§ **Description of the task**
Reproduce the entries in full, with no changes.

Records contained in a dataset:
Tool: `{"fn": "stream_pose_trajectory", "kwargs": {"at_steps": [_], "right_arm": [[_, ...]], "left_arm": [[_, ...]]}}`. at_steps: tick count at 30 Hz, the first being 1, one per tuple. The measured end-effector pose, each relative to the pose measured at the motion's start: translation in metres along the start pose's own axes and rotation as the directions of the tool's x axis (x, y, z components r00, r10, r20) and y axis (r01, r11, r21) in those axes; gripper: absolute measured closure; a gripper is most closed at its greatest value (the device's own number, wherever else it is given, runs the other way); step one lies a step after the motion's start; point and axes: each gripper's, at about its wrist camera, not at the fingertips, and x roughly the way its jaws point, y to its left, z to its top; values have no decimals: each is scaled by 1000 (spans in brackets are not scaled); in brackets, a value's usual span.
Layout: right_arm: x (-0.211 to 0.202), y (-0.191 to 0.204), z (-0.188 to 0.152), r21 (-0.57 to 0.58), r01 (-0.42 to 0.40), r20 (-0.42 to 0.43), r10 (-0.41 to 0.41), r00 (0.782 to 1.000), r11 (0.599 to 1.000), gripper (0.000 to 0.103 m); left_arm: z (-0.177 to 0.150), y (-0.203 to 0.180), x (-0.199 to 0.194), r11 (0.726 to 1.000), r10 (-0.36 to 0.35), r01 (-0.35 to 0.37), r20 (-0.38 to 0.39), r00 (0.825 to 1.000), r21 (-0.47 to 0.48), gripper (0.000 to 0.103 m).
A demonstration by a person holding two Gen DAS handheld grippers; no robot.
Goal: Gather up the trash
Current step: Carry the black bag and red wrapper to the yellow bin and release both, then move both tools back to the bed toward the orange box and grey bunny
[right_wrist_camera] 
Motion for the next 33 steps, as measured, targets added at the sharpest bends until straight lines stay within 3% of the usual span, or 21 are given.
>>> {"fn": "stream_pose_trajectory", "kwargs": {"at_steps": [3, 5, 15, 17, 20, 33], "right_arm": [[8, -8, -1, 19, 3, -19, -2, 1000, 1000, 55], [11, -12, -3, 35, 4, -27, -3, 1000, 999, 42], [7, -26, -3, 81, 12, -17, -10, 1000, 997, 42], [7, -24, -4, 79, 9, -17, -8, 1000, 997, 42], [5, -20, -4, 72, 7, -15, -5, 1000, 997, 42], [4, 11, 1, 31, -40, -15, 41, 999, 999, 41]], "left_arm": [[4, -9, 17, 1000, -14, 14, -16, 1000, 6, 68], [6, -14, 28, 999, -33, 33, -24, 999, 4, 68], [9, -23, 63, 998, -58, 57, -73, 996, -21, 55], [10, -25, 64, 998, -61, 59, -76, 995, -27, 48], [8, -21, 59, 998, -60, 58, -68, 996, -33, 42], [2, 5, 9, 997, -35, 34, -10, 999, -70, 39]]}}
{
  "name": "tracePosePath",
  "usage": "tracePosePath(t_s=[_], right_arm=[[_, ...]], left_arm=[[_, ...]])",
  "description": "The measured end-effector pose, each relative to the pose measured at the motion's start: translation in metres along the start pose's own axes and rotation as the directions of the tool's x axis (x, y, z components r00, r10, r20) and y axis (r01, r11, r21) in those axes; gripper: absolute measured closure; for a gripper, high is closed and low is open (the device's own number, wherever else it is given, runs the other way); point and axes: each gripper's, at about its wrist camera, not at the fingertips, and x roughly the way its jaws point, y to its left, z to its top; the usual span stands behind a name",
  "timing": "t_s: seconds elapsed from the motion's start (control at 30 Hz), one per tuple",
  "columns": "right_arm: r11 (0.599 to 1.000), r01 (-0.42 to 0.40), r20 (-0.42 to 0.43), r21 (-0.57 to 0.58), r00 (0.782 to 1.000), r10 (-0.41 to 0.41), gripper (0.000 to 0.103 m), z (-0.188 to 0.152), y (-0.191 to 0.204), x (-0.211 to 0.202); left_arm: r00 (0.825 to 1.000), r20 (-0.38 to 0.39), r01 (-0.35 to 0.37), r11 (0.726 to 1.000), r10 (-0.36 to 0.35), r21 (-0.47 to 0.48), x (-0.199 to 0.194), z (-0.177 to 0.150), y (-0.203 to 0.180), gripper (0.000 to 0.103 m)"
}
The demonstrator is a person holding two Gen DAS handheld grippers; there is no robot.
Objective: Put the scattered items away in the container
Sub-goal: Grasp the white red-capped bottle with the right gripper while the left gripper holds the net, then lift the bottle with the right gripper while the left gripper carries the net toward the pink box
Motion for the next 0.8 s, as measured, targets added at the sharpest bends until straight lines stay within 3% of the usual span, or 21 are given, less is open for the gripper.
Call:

§ **Result**
Tool: `{"fn": "stream_pose_trajectory", "kwargs": {"at_steps": [_], "right_arm": [[_, ...]], "left_arm": [[_, ...]]}}`. at_steps: tick count at 30 Hz, the first being 1, one per tuple. The measured end-effector pose, each relative to the pose measured at the motion's start: translation in metres along the start pose's own axes and rotation as the directions of the tool's x axis (x, y, z components r00, r10, r20) and y axis (r01, r11, r21) in those axes; gripper: absolute measured closure; a gripper is most closed at its greatest value (the device's own number, wherever else it is given, runs the other way); step one lies a step after the motion's start; point and axes: each gripper's, at about its wrist camera, not at the fingertips, and x roughly the way its jaws point, y to its left, z to its top; values have no decimals: each is scaled by 1000 (spans in brackets are not scaled); in brackets, a value's usual span.
Layout: right_arm: x (-0.211 to 0.202), y (-0.191 to 0.204), z (-0.188 to 0.152), r21 (-0.57 to 0.58), r01 (-0.42 to 0.40), r20 (-0.42 to 0.43), r10 (-0.41 to 0.41), r00 (0.782 to 1.000), r11 (0.599 to 1.000), gripper (0.000 to 0.103 m); left_arm: z (-0.177 to 0.150), y (-0.203 to 0.180), x (-0.199 to 0.194), r11 (0.726 to 1.000), r10 (-0.36 to 0.35), r01 (-0.35 to 0.37), r20 (-0.38 to 0.39), r00 (0.825 to 1.000), r21 (-0.47 to 0.48), gripper (0.000 to 0.103 m).
A demonstration by a person holding two Gen DAS handheld grippers; no robot.
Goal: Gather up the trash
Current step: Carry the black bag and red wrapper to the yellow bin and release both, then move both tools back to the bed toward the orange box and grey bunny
[right_wrist_camera] 
Motion for the next 33 steps, as measured, targets added at the sharpest bends until straight lines stay within 3% of the usual span, or 21 are given.
>>> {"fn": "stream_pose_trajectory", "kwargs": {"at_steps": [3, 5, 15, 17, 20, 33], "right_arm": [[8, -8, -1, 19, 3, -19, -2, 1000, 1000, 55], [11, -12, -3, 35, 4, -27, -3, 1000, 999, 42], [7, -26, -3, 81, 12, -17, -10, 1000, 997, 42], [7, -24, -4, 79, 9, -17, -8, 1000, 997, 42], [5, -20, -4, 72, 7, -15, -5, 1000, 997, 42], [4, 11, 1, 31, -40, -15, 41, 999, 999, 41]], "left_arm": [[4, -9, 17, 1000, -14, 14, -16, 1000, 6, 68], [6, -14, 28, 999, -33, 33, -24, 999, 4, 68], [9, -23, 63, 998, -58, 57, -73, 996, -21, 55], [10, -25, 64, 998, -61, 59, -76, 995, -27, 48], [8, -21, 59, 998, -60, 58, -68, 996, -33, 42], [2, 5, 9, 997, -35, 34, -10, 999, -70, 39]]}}
{
  "name": "tracePosePath",
  "usage": "tracePosePath(t_s=[_], right_arm=[[_, ...]], left_arm=[[_, ...]])",
  "description": "The measured end-effector pose, each relative to the pose measured at the motion's start: translation in metres along the start pose's own axes and rotation as the directions of the tool's x axis (x, y, z components r00, r10, r20) and y axis (r01, r11, r21) in those axes; gripper: absolute measured closure; for a gripper, high is closed and low is open (the device's own number, wherever else it is given, runs the other way); point and axes: each gripper's, at about its wrist camera, not at the fingertips, and x roughly the way its jaws point, y to its left, z to its top; the usual span stands behind a name",
  "timing": "t_s: seconds elapsed from the motion's start (control at 30 Hz), one per tuple",
  "columns": "right_arm: r11 (0.599 to 1.000), r01 (-0.42 to 0.40), r20 (-0.42 to 0.43), r21 (-0.57 to 0.58), r00 (0.782 to 1.000), r10 (-0.41 to 0.41), gripper (0.000 to 0.103 m), z (-0.188 to 0.152), y (-0.191 to 0.204), x (-0.211 to 0.202); left_arm: r00 (0.825 to 1.000), r20 (-0.38 to 0.39), r01 (-0.35 to 0.37), r11 (0.726 to 1.000), r10 (-0.36 to 0.35), r21 (-0.47 to 0.48), x (-0.199 to 0.194), z (-0.177 to 0.150), y (-0.203 to 0.180), gripper (0.000 to 0.103 m)"
}
The demonstrator is a person holding two Gen DAS handheld grippers; there is no robot.
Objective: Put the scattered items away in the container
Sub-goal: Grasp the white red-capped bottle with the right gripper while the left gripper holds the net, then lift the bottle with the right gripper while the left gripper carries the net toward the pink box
Motion for the next 0.8 s, as measured, targets added at the sharpest bends until straight lines stay within 3% of the usual span, or 21 are given, less is open for the gripper.
Call:

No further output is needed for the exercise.